When replacing a timing chain, it’s not required to remove the oil pan.
If the oil pan isn’t removed, you can’t see if there’s a problem with rod/main bearings of the engine.
Thank you. So there would be no way they could have known prior to the engine failing unless they removed the oil pan?
Is this and example of the well known theta II engine problem? If so an argument could be made that at least the oil should be drained from the pan and sieved & checked for an unusual amount metal debris before replacing the timing chain. The problem is that even if that were done no metal shavings might have made their way to the oil pan. Instead they’d probably be inside the oil filter.
Thanks. I guess i am just a little peeved that they charged me to replace the timing chain only to have the engine crap out 2 weeks later. On the upside the engine is being replaced with a new one under warrantee so no charge for that.
Yes, it’s a good sign that the manufacturer is stepping up and doing the right thing by its customers.
I do fault the place who replaced the timinig chain. Chain failure in almost all cases is caused by oil changes not being done often enough or by allowing the engine to operate with a low oil level.

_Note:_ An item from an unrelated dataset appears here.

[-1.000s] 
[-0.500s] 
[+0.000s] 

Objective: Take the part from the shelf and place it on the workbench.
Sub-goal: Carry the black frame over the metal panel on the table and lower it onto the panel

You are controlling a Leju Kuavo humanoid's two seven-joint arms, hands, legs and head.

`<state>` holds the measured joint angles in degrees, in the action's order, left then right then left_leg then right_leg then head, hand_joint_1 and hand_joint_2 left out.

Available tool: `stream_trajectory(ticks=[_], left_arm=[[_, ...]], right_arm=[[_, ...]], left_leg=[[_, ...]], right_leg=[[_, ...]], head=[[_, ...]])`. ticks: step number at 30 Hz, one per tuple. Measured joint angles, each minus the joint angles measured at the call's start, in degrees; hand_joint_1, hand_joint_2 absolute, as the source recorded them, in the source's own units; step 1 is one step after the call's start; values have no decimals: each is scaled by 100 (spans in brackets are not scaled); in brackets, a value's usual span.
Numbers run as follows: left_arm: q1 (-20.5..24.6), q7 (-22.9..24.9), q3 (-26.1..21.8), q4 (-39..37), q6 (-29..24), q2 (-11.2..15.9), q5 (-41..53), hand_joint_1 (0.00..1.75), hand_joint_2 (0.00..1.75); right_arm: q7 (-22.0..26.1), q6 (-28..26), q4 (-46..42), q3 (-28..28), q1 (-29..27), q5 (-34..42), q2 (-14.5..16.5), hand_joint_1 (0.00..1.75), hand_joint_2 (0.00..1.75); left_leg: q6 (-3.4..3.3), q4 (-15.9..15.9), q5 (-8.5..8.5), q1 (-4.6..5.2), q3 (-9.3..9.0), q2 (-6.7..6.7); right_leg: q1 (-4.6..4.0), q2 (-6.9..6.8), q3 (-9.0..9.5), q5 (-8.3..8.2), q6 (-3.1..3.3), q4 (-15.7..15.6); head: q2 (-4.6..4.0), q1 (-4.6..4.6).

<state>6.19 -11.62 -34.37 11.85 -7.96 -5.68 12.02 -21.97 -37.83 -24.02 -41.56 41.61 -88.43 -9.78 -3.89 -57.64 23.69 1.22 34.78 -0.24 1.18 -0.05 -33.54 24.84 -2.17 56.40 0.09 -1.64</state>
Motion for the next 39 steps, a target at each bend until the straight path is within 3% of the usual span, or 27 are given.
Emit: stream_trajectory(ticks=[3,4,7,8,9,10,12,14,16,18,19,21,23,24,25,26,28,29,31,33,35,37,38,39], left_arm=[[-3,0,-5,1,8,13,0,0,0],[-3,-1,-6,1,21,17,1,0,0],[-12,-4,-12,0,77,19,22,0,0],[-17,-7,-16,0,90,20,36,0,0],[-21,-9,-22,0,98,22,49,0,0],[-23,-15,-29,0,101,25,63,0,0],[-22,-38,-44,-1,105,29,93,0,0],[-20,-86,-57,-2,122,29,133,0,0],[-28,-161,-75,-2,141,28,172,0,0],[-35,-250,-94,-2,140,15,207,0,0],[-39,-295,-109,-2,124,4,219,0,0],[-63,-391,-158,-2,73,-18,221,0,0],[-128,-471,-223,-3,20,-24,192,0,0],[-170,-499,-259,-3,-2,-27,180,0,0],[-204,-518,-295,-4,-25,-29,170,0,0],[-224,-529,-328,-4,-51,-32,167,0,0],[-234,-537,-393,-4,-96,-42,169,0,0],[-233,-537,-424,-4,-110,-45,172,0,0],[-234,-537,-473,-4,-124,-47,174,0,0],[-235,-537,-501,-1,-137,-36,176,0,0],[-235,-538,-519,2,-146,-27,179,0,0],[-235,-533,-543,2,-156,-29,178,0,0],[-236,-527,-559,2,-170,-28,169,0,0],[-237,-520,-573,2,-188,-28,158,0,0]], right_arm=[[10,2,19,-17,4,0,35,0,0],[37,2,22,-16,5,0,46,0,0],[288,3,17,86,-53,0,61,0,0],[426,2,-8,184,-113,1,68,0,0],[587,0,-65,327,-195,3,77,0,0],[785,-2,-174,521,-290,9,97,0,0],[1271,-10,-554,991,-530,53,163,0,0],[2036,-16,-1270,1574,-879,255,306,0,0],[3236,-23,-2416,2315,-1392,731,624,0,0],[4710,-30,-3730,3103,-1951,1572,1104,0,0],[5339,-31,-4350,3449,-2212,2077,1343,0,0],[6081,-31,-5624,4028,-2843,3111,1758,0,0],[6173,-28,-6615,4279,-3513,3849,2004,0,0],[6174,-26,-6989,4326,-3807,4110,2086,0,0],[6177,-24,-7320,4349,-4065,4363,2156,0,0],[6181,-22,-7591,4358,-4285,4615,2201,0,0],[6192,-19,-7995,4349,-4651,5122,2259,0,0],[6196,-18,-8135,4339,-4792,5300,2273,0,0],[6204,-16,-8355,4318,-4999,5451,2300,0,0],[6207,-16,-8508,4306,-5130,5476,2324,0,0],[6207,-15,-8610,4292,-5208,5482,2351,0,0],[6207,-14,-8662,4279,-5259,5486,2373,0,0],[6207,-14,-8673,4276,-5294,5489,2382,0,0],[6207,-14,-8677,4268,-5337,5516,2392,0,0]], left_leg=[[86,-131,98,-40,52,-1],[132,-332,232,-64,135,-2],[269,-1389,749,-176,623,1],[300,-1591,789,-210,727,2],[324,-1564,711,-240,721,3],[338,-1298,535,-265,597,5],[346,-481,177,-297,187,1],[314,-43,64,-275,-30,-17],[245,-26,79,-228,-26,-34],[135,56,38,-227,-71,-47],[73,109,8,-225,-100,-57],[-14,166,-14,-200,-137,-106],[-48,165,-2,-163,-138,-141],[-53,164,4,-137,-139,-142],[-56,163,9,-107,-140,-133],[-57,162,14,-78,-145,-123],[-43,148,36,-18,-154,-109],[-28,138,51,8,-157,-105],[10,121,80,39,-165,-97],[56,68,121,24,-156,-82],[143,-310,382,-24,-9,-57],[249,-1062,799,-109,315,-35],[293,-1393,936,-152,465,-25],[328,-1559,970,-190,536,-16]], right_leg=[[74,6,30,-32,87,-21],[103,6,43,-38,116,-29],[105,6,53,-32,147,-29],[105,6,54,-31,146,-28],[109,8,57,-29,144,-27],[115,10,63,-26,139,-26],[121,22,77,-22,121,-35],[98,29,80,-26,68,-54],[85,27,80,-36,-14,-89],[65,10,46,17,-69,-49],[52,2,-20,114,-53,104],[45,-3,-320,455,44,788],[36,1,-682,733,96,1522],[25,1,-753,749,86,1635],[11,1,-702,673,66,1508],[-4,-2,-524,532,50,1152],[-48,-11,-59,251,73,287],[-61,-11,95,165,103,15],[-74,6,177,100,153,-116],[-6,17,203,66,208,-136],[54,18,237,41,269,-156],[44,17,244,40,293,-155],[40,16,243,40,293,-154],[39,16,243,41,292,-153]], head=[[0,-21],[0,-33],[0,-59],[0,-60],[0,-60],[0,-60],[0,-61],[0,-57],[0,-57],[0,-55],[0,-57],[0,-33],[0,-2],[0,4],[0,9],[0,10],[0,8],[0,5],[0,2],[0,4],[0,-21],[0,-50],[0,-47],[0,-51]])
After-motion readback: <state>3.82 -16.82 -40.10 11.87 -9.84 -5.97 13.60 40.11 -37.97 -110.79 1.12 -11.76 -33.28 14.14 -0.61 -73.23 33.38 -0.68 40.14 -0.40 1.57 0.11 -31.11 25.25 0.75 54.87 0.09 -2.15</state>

The mechanic should ASSUME the rest of the engine has problems if the timing chain is gone and this should be pointed out to the customer before the chain replacement.
Same thing when someone provides a bad oil pump diagnosis. If an oil pump has legitimately gone bad then the rest of the engine is damaged also.
I had the same service department do an oil change less than a month before the timing chain was replaced. So in a 2 month period there was oil change, timing chain replacement, then engine failure.
Some people detest dealer mechanics but in some cases it is best to have the dealer perform the repair. Your check engine light may have been on because of camshaft/crankshaft correlation faults, this can occur when iron debris accumulates on the cam and crank sensors, they are magnetic. There may not have been anything wrong with the timing chain, just fault suggesting that there was and the mechanic followed though with the recommended repair.
I don’t know what year your Hyundai is but if it is included in the warranty extension provided by Hyundai for the problematic engines, an experienced tech should have recognized the signs of a failing engine.
Look on the bright side . . .
For the price of a timing chain replacement, you’re getting a new engine
From a financial standpoint, you did pretty well
I’m not sure, but I suspect that you are responding to ok4450’s statement about oil changes.
Yes, you changed the oil only two months prior to the timing chain failure, but what about the way that this used car was “maintained” by its previous owner? The biggest problem with used cars is that the new owner rarely knows how the vehicle was maintained by the previous owner(s).
Good point. I am only certain that in the least 12 months that I have owned it I had the oil changed every 3000 miles and i check the fluids on any of my vehicles once a week (my dad insisted that we do this when we were growing up).
You’re obviously keeping an eye on things, as you should be. That approach typically heads off many problems, but not always
Your dad gave you good advice
Congrats for checking fluid levels once a week . Very few people do that even once a month and in many cases never.
You’re doing the right thing. Odds are the prior owner was not.